Apart from the public life in which you are the slave of fame, you may wish to have a private domestic life hidden away from the world, to which you may betake yourself when weary of triumph and tinsel. But where will you find a partner vain or humble enough to share your lot, to joyfully wear the ridiculous livery inflicted on him by your success? Who would be the husband of a great female? Certainly no one you could respect and look up to for counsel and advice. You will remain, then, powerful and solitary. This is all very fine, but the position is trying, and high intelligence can better serve its God by dutifully lifting a small but compact circle to its own level of happiness than by striving to move the world. Fame brings many little cares of which I have not spoken; it has to bear hatred, envy, calumny—troubles these which seldom invade the quiet nest. On a column in sight of all, and in the full blaze of noonday light, the flaws and defects of the finest marbles are all observed and attacked by the critics. Let us descend from the column and come to the nicely-poised mind that would be so charming in some obscurer spots if only it could be schooled to perform its great feats in the shady nooks of the world. Here I lay my finger on the root of your malady. One makes a very good show among a circle of indulgent friends, but the public ought not to bedisappointed, for they did not complain of the want of your special talent, and did not invite you to become their idol in the temple of fame. One must walk upwards to this shrine with timid step, for there are more thorns than roses by the way. When the foot grows bolder, one becomes used to the compliments that are lavished, as well as to the curses that are heaped, on one’s head by those over whose prostrate forms one tramples. At last life loses its lustre, and you become the slave of a cold, cruel, callous mind, possessed by aspiring to a glory it can never attain. Critics, at first silent, grow tired and bite; they rudely signify to your astonished friends that after all you are no Eagle, but only a Swallow.

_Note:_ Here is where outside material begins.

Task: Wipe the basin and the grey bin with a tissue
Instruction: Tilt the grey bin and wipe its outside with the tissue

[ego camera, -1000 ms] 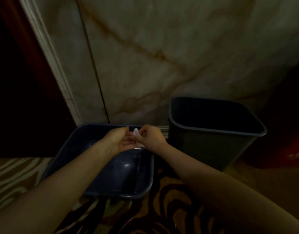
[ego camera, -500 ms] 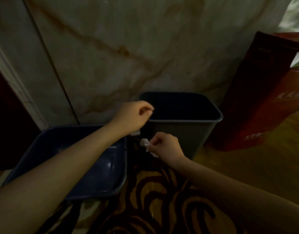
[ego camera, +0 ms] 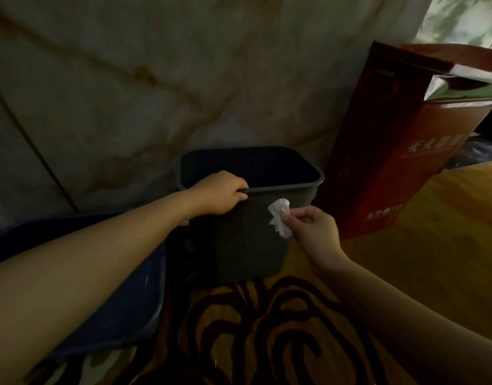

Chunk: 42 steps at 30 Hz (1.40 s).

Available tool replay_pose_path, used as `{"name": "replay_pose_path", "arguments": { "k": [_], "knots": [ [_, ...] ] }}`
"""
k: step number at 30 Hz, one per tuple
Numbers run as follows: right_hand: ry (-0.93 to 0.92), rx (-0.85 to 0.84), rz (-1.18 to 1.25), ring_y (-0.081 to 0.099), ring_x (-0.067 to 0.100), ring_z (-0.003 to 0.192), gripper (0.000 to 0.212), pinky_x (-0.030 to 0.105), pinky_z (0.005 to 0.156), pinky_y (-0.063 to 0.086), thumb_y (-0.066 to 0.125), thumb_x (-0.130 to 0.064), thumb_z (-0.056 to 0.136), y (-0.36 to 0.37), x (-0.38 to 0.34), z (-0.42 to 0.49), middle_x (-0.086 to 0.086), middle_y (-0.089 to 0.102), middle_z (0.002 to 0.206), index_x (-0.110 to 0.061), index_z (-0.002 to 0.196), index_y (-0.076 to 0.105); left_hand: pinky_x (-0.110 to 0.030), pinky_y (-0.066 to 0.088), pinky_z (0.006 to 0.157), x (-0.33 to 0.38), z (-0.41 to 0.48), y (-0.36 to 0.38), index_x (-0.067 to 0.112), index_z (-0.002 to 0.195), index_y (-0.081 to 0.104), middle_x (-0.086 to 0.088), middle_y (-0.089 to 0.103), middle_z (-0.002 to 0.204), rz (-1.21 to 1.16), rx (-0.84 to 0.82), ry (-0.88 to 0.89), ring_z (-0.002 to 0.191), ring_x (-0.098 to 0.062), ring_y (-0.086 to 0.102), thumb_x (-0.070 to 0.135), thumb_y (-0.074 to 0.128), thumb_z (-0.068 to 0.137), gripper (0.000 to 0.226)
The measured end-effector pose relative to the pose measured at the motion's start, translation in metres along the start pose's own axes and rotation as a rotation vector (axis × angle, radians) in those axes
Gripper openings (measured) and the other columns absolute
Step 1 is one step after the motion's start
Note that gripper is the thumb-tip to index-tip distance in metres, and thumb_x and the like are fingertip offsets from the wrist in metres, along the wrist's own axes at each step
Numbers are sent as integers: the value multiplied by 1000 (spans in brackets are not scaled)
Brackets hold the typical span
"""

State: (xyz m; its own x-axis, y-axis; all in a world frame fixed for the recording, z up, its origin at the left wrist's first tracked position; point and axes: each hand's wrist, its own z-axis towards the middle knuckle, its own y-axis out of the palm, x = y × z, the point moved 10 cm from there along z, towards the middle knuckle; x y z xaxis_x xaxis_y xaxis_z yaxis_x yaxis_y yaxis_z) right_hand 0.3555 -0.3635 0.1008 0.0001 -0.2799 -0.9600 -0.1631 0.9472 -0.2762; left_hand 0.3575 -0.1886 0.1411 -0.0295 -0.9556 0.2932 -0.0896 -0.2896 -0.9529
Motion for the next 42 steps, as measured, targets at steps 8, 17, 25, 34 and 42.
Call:
{"name": "replay_pose_path", "arguments": {
  "k": [8,17,25,34,42],
  "knots": [
    [-479,319,-263,54,0,73,8,6,61,40,63,-13,85,-44,-75,6,-3,62,88,-18,82,59,-23,39,70,-10,0,-49,10,101,70,-7,68,99,-257,135,-145,81,-13,57,24,53,90,25],
    [-539,267,-548,51,28,100,11,22,69,28,53,-9,90,16,-101,43,16,60,105,-2,94,59,-23,54,65,-53,-35,-8,2,97,68,-5,68,77,-954,104,-346,64,-15,63,13,53,90,20],
    [-637,244,-531,46,33,99,19,33,81,34,50,-4,90,62,-83,33,16,61,107,-3,107,59,-27,51,72,-71,-42,21,3,104,67,-4,68,80,-1031,155,-356,69,-15,62,13,49,92,24],
    [-674,349,-570,51,33,85,13,35,74,42,57,-7,88,59,-59,17,17,63,91,-1,94,67,-16,53,54,-79,-30,25,13,88,69,12,70,55,-1032,153,-327,51,-1,65,13,51,91,19],
    [-128,550,-495,43,23,97,20,33,76,33,44,-21,95,-42,79,-11,15,57,110,-10,105,59,-22,52,62,-75,-19,24,1,100,67,-6,67,86,-1051,144,-380,67,-11,63,12,53,90,21]
  ]
}}
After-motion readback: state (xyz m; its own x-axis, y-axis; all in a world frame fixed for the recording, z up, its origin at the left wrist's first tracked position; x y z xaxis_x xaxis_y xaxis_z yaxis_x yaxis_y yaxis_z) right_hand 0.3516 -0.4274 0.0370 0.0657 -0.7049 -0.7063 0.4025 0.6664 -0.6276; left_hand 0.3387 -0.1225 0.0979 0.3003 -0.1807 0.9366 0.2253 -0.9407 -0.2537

This dawn of opposition irritates you, and self-love seeks consolation in the rapid flatteries of supporters whose pride prompts them to sustain you at all hazards, and the clever head, which might have been a reasonable one, is turned and lost!

I will, with your leave, now pass on to the third point in my observations, glancing for a moment at the picture of a daughter, wife, or mother who, in addition to all the other virtues, cultivates literature. She must indeed be an amiable authoress who with one hand rocks the babe to sleep, while with the other she wields the pen that is to wake the world.

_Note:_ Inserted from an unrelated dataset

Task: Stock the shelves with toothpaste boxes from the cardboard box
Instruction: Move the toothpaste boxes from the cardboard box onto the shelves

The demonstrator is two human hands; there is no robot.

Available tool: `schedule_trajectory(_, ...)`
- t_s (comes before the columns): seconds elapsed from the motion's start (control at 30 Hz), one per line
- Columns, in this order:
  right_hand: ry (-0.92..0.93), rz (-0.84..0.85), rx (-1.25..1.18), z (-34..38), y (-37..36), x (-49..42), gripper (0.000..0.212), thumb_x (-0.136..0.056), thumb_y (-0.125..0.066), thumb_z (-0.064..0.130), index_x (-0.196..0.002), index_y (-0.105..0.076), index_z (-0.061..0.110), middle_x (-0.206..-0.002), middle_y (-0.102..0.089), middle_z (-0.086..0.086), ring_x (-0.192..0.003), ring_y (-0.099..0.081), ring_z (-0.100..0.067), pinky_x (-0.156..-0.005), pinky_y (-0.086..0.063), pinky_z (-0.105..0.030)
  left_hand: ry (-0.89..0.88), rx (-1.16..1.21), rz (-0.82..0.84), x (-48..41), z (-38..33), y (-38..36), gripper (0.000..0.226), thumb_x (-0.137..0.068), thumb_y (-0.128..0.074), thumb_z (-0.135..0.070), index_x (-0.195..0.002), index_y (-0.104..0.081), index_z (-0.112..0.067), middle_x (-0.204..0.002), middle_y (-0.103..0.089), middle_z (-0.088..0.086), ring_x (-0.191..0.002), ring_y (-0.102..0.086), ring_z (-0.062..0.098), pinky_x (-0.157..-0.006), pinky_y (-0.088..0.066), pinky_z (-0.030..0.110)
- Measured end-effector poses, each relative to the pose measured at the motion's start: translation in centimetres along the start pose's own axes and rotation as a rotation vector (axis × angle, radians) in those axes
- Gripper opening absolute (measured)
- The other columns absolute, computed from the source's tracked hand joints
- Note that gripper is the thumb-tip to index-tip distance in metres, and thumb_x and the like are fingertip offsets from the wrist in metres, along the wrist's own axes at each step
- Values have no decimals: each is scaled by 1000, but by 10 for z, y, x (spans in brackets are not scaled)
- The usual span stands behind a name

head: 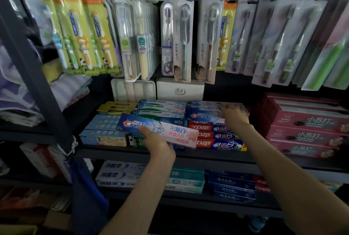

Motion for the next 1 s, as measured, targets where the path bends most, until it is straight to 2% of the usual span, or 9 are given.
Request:
schedule_trajectory(0.13,22,20,-28,-2,-5,-3,58,-94,-45,9,-148,-27,20,-148,-35,-10,-132,-35,-33,-104,-32,-43,-8,-6,8,2,2,-1,57,-96,-32,-59,-130,-45,-15,-92,-66,7,-76,-66,21,-67,-55,33)
schedule_trajectory(0.23,33,-26,-26,-4,-2,-4,54,-95,-49,17,-146,-31,22,-146,-38,-8,-131,-36,-31,-106,-31,-42,-8,0,11,1,4,0,57,-96,-33,-59,-130,-45,-15,-99,-66,9,-79,-66,22,-69,-55,33)
schedule_trajectory(0.37,19,-134,-29,-7,4,-2,53,-93,-50,11,-143,-37,19,-137,-46,-9,-126,-40,-29,-102,-34,-38,-2,49,17,4,4,-6,56,-96,-33,-59,-127,-49,-15,-99,-67,9,-83,-67,23,-77,-56,38)
schedule_trajectory(0.5,1,-162,-45,-9,1,-5,54,-92,-49,7,-144,-36,18,-137,-46,-10,-126,-40,-29,-100,-36,-38,-14,61,26,5,5,-15,54,-96,-33,-59,-127,-46,-17,-99,-67,9,-81,-68,22,-68,-56,34)
schedule_trajectory(0.63,12,-125,-14,-6,-2,-10,58,-91,-47,2,-145,-33,19,-143,-42,-10,-130,-38,-31,-103,-34,-40,-17,78,27,1,11,-20,57,-95,-35,-60,-131,-43,-17,-105,-67,11,-88,-68,25,-84,-56,44)
schedule_trajectory(0.77,22,-84,-32,-7,-7,-12,59,-93,-48,7,-147,-28,21,-145,-40,-8,-131,-37,-31,-106,-30,-41,-3,92,24,1,16,-20,54,-95,-36,-59,-129,-45,-18,-103,-67,9,-83,-68,22,-69,-56,35)
schedule_trajectory(0.87,49,-77,-66,-4,-2,-9,55,-96,-47,19,-148,-27,19,-148,-36,-7,-137,-30,-27,-111,-20,-41,11,99,26,2,19,-19,53,-96,-36,-57,-130,-45,-18,-104,-67,8,-83,-67,21,-65,-54,32)
schedule_trajectory(0.93,63,-160,-205,2,16,2,51,-98,-46,27,-146,-33,19,-148,-37,-7,-138,-28,-25,-111,-19,-41,8,102,32,2,21,-19,54,-96,-36,-57,-133,-44,-18,-107,-66,8,-85,-67,21,-66,-54,32)
schedule_trajectory(1.0,92,-174,-532,16,37,20,45,-98,-47,36,-140,-44,19,-137,-48,-6,-128,-40,-22,-105,-30,-40,11,94,45,2,26,-19,55,-96,-36,-57,-134,-43,-18,-111,-66,8,-90,-67,21,-69,-54,32)
Point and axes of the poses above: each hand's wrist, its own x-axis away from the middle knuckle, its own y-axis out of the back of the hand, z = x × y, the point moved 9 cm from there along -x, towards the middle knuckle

During periods of inspiration the children tear her manuscripts, and add to her finest pages a sort of illumination on which she had not reckoned. Here you have a faithful description of this fantastic being whose infants are reared on a mixture of milk and ink. It is not, however, into the ridiculous that I fear to see you fall. I know your tastes too well, and hope they will shield you from such depths of depravity.

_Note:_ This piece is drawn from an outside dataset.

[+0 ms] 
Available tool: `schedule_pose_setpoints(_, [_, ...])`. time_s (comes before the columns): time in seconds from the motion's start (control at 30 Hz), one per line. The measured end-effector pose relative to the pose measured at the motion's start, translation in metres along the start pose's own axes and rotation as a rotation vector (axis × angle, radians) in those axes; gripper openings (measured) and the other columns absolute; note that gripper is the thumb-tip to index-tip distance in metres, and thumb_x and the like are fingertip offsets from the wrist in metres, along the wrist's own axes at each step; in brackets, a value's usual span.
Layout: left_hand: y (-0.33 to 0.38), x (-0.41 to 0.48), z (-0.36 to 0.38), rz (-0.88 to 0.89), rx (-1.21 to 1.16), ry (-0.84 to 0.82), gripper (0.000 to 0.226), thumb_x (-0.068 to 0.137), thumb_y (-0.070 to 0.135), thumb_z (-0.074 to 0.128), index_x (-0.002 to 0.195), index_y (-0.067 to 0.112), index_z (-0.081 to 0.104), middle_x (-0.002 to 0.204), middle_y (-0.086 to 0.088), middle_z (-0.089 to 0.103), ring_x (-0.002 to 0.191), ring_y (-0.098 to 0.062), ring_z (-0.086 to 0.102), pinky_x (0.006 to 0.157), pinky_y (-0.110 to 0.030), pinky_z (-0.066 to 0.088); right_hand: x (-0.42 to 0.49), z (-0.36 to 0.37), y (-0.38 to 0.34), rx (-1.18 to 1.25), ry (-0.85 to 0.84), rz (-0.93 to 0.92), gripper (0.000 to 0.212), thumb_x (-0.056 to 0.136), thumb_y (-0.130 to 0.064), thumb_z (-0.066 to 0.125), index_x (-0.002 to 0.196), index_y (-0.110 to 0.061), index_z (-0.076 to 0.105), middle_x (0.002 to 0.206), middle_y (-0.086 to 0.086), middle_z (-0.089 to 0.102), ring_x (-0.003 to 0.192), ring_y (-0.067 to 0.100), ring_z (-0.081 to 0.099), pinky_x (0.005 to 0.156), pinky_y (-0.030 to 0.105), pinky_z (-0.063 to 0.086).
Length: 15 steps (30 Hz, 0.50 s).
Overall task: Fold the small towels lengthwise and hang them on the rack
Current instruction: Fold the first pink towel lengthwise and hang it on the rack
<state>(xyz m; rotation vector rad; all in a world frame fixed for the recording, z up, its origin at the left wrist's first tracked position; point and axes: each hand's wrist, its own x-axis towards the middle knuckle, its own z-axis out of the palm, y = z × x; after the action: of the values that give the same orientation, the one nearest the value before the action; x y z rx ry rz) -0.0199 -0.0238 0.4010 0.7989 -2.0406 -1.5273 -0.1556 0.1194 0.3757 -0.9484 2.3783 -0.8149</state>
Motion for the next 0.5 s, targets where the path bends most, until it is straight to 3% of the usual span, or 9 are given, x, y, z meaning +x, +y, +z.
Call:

What I dread most is the vanity which has led you to adopt a course so ridiculous as advocating the right of females. It may lead you into many grievous mistakes unless common sense comes to the rescue.

I have spoken thus freely in order that my advice may be of service to you. Had I loved you less, my letter would have been milder and more pleasant to read. You may find it a bitter pill to swallow, but it will cure your malady!